- _Supplied information_:
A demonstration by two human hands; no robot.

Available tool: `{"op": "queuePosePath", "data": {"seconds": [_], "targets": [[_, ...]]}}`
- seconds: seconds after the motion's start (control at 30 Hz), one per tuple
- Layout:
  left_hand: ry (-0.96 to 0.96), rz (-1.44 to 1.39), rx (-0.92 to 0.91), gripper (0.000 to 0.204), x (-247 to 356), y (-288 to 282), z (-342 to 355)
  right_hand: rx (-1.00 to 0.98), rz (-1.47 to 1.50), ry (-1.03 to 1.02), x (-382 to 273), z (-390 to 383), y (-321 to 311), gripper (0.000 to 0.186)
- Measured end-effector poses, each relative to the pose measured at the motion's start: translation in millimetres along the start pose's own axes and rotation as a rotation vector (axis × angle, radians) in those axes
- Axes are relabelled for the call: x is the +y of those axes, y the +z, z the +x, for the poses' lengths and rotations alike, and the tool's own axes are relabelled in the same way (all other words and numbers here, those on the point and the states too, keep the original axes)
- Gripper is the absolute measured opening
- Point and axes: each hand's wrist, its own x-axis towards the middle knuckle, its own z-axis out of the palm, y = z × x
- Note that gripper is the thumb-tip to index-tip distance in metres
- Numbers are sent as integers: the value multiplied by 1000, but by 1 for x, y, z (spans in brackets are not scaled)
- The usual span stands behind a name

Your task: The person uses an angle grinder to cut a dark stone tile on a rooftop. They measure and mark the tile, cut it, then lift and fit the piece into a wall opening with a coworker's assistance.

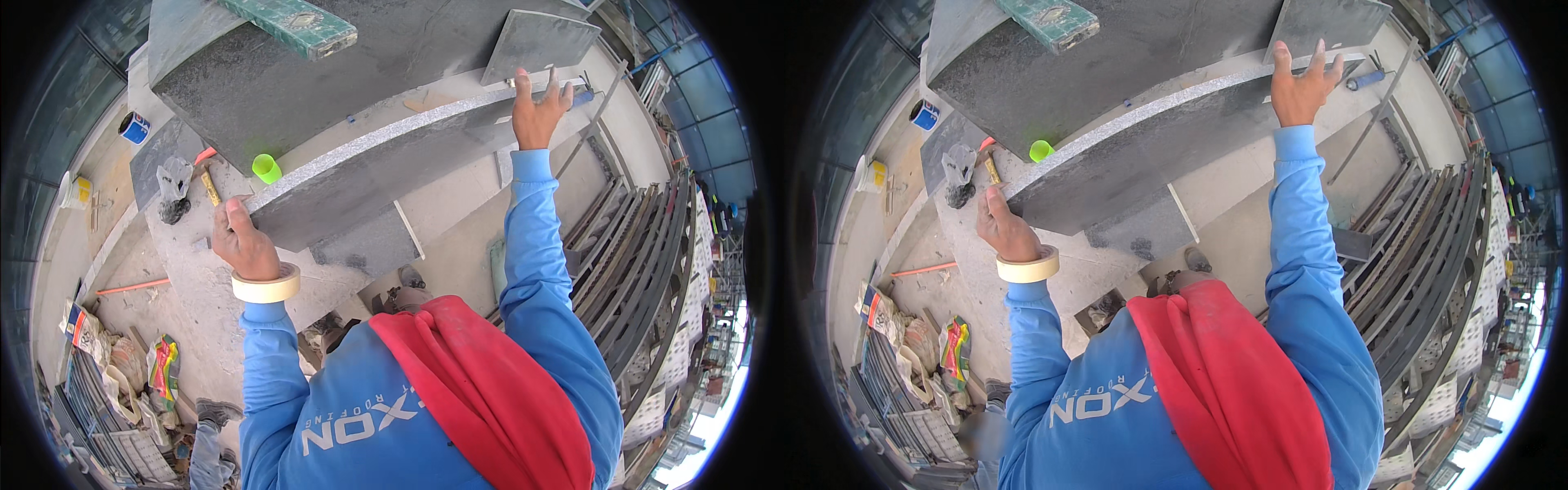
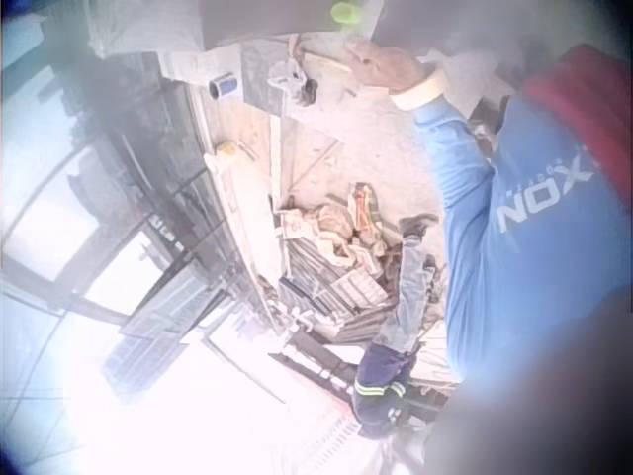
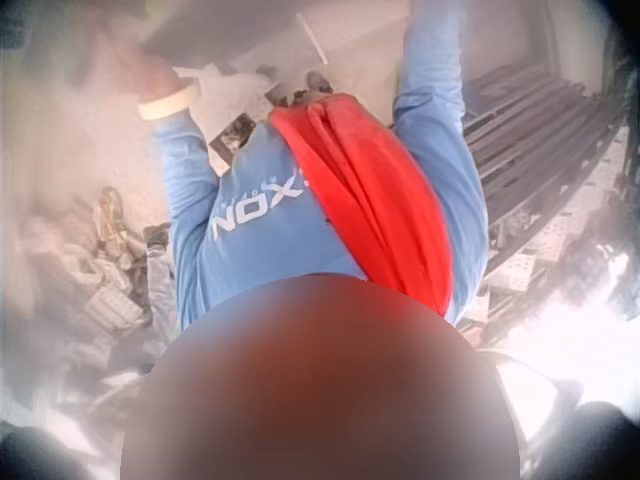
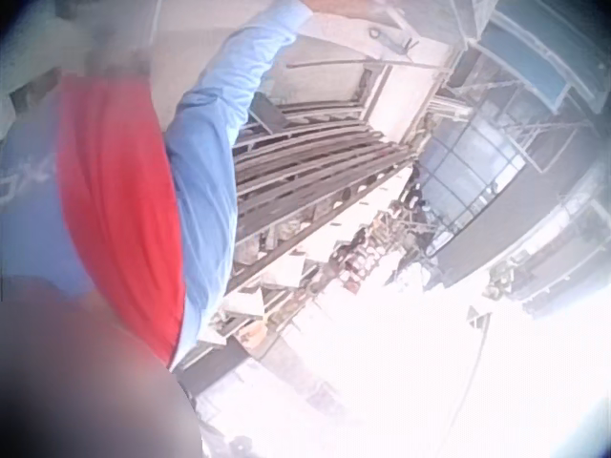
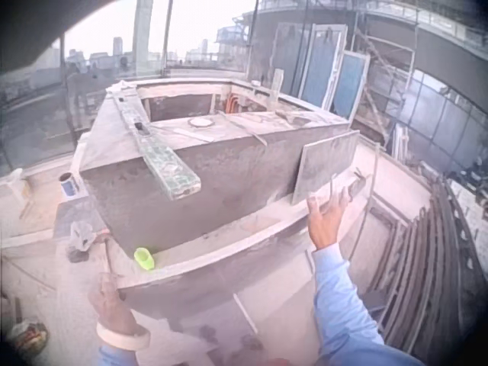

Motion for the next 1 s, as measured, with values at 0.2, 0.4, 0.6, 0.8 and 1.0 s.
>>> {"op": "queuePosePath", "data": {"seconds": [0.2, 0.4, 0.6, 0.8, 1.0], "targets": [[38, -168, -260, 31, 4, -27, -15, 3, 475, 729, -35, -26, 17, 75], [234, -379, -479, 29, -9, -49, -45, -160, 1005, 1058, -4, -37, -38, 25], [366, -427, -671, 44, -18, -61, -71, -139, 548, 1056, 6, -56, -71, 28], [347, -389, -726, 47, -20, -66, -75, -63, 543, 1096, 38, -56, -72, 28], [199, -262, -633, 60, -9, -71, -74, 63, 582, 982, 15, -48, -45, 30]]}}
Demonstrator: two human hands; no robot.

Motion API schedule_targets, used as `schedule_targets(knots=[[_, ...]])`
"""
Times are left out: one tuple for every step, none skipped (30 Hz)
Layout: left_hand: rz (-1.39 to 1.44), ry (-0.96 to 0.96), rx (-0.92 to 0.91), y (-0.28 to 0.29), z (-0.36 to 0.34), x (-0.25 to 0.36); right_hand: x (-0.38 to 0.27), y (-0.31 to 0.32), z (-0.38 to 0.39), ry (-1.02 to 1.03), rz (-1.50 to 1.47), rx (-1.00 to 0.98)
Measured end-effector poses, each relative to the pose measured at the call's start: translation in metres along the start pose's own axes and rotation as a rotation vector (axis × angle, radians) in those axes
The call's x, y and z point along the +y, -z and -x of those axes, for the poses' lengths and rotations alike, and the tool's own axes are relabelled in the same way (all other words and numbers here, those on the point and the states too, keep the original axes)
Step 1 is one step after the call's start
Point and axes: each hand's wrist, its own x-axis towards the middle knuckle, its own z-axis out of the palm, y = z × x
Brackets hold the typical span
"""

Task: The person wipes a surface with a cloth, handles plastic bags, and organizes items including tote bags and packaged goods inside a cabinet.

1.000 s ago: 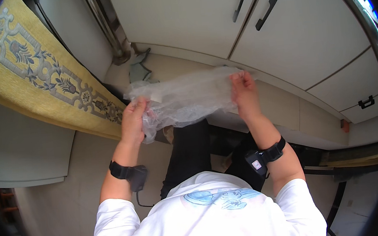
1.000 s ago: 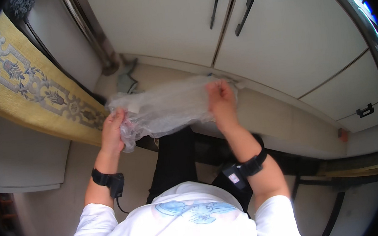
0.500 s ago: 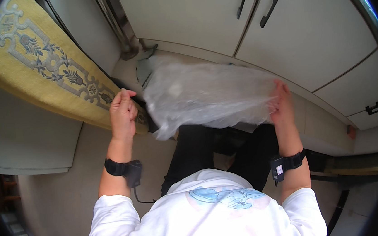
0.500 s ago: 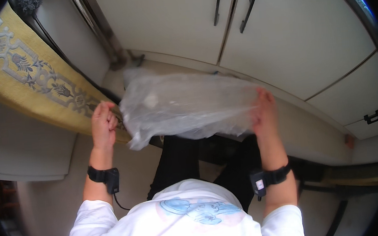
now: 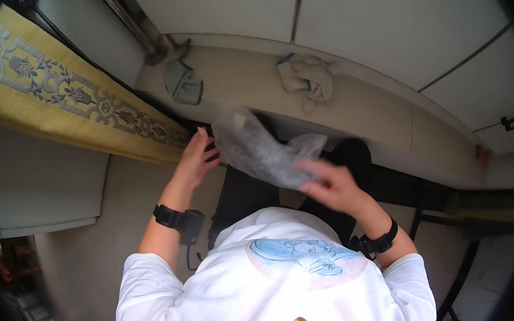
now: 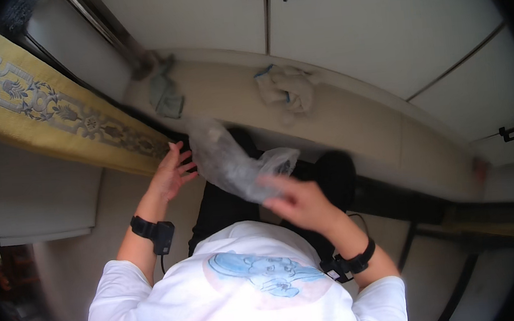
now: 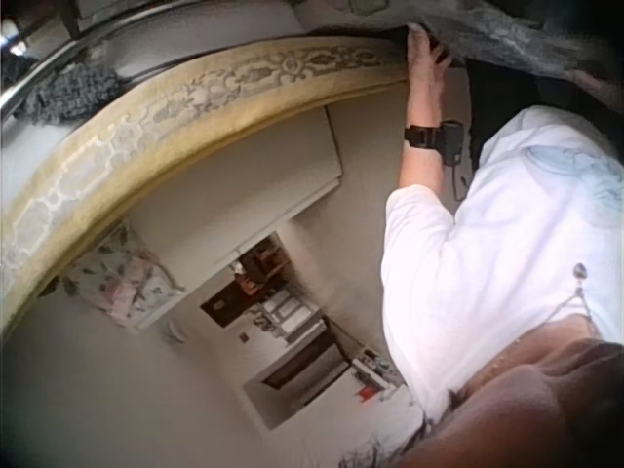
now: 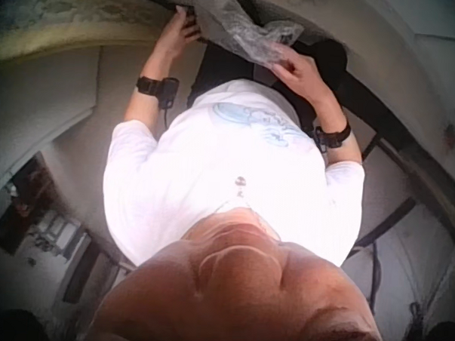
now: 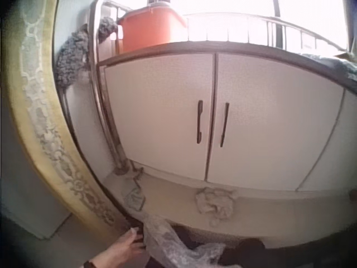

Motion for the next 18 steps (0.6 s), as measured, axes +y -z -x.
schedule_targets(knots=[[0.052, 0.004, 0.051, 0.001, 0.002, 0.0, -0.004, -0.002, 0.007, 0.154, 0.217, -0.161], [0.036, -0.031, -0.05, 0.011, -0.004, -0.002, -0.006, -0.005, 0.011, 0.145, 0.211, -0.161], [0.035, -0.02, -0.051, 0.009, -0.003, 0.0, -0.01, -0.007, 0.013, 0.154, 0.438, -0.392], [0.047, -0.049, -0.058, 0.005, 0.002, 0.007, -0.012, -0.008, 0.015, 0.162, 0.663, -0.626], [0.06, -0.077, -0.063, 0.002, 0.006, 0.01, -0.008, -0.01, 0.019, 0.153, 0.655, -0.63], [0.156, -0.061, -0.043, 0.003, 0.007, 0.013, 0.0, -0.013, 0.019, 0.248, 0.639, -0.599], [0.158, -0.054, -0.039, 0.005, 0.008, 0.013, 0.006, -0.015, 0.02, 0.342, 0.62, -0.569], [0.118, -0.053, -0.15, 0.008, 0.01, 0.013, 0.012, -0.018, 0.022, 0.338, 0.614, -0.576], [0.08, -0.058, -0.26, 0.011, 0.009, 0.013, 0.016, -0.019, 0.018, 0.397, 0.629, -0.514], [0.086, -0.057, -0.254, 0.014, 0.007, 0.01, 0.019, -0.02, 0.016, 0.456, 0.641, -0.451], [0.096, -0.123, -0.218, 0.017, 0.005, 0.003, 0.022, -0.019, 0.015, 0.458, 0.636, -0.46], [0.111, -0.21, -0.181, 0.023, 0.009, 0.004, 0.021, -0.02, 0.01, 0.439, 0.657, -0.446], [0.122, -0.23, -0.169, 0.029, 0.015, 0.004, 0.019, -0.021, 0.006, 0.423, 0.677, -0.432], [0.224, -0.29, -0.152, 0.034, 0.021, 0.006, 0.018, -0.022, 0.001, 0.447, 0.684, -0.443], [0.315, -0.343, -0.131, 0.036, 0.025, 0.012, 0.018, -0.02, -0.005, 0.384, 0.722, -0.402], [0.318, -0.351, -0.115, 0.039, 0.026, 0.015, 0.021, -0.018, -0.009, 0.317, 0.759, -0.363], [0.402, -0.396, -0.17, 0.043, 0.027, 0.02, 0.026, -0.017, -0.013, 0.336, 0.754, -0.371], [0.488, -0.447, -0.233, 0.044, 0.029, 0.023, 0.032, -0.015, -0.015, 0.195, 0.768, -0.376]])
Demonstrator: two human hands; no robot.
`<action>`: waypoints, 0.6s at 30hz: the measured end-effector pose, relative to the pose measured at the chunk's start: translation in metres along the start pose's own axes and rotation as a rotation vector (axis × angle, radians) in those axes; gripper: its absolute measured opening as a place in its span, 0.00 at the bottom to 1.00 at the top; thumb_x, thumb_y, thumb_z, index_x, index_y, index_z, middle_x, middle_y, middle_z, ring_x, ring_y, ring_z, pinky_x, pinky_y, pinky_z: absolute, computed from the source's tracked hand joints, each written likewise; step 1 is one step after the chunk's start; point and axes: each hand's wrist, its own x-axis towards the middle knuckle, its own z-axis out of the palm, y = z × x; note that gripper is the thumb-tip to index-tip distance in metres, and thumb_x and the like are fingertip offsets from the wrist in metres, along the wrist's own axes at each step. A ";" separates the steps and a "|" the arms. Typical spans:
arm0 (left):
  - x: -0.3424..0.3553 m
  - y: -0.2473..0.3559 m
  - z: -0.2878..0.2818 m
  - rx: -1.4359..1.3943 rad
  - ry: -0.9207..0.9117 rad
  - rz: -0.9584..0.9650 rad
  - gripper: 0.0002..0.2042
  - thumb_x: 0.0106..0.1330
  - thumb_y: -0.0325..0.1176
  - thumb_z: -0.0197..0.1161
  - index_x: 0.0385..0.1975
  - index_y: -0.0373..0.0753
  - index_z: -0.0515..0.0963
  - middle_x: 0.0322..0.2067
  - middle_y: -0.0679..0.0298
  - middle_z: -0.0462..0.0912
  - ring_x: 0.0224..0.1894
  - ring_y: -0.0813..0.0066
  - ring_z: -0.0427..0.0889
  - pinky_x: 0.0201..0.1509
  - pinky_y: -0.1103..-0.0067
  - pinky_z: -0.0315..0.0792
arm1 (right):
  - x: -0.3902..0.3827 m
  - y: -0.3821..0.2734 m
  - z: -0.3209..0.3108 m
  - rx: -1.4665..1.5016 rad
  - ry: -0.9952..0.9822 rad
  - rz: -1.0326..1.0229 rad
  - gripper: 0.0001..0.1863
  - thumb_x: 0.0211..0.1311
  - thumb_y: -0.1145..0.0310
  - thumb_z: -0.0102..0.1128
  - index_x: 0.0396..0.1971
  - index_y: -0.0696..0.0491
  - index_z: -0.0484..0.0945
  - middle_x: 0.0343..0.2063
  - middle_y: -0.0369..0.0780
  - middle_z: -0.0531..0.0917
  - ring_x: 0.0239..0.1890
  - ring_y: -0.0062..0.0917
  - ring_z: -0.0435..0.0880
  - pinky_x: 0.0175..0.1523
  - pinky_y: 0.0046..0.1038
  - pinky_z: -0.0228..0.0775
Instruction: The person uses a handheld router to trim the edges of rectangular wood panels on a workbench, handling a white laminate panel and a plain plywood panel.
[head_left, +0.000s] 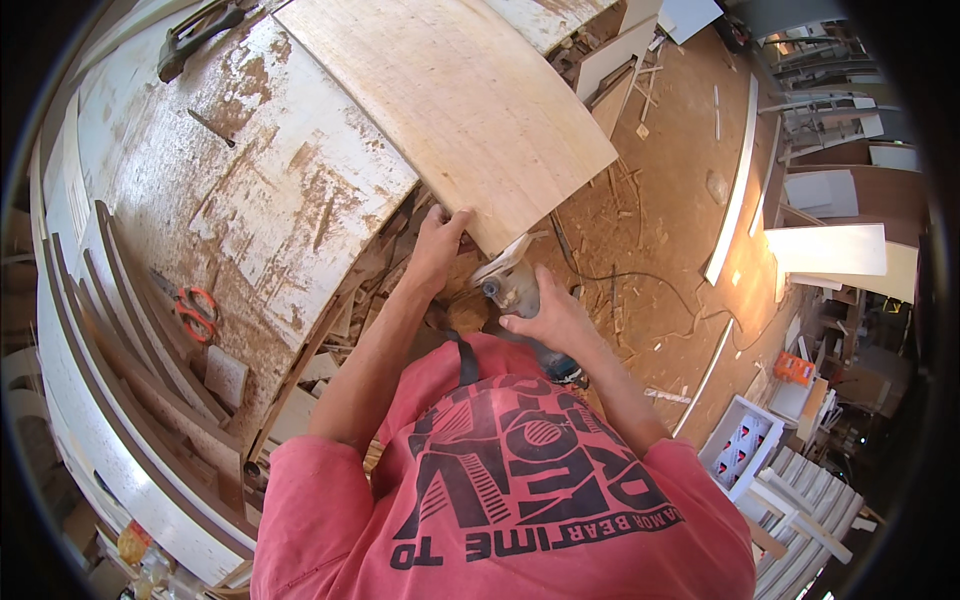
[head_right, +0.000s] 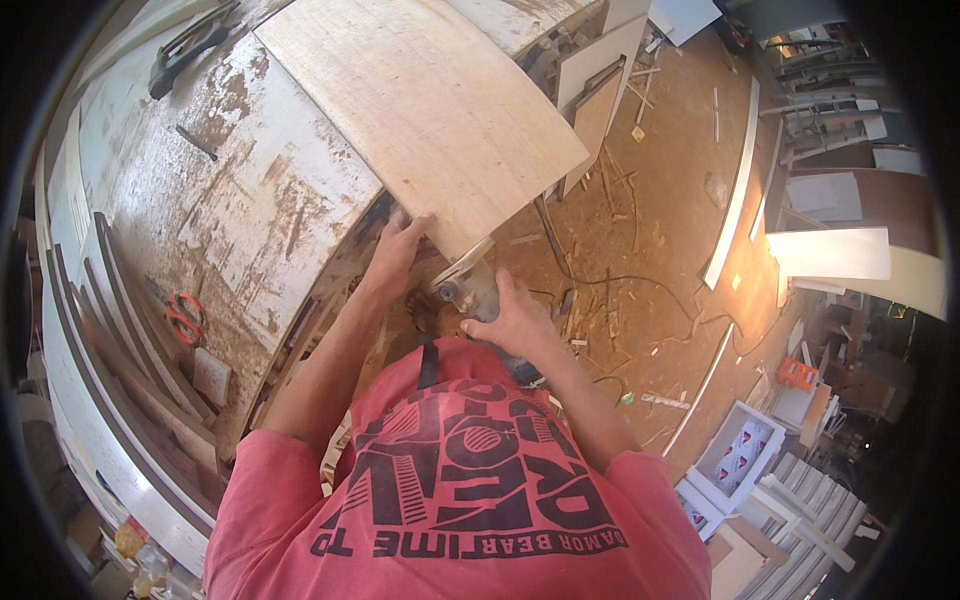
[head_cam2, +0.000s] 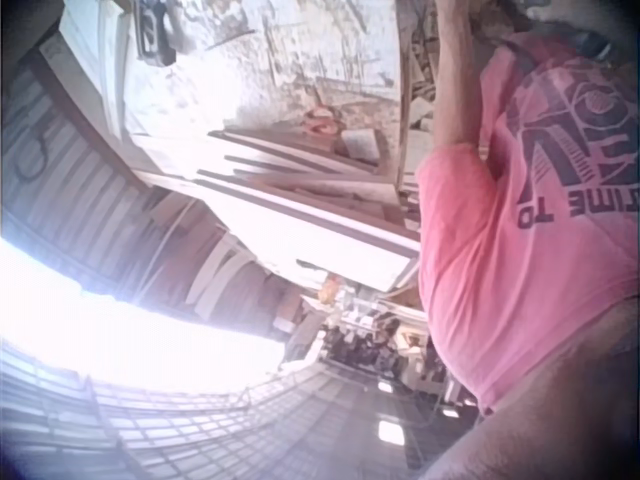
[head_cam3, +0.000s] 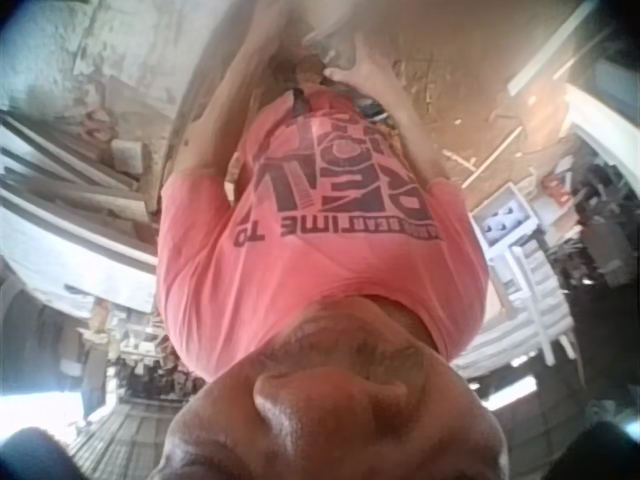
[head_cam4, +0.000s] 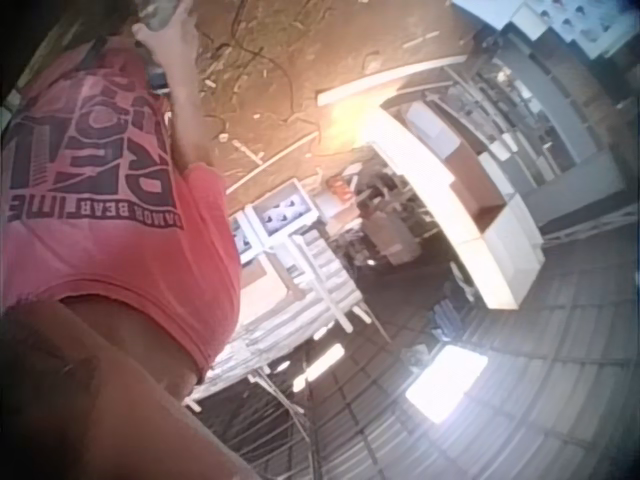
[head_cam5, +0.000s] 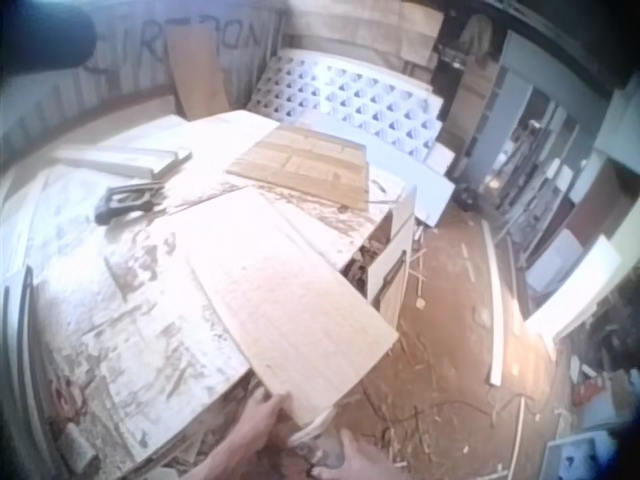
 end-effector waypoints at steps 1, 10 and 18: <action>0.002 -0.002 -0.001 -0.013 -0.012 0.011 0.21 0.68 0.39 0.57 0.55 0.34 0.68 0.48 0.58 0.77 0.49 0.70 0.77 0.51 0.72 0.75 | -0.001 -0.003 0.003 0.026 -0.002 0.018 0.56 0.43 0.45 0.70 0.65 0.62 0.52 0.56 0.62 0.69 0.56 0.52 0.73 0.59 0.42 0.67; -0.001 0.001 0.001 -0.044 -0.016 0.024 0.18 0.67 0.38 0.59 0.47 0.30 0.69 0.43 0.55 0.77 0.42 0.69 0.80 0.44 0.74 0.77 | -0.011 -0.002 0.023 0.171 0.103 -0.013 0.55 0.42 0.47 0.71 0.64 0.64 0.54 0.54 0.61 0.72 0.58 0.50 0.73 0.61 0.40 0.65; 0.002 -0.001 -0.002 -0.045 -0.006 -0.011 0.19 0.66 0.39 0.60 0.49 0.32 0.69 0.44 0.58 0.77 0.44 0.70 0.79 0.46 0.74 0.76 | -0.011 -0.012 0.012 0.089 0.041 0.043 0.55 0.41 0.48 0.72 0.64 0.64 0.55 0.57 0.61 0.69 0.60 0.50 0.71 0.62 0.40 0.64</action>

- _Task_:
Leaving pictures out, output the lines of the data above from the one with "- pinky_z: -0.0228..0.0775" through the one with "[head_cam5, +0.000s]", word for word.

- _Output of the task_:
  - pinky_z: -0.0228..0.0775
Instruction: The person uses a handheld router to trim the edges of rectangular wood panels on a workbench, handling a white laminate panel and a plain plywood panel.
[head_left, +0.000s] 
[head_right, +0.000s] 
[head_cam2, +0.000s] 
[head_cam3, +0.000s] 
[head_cam4, +0.000s] 
[head_cam5, +0.000s] 

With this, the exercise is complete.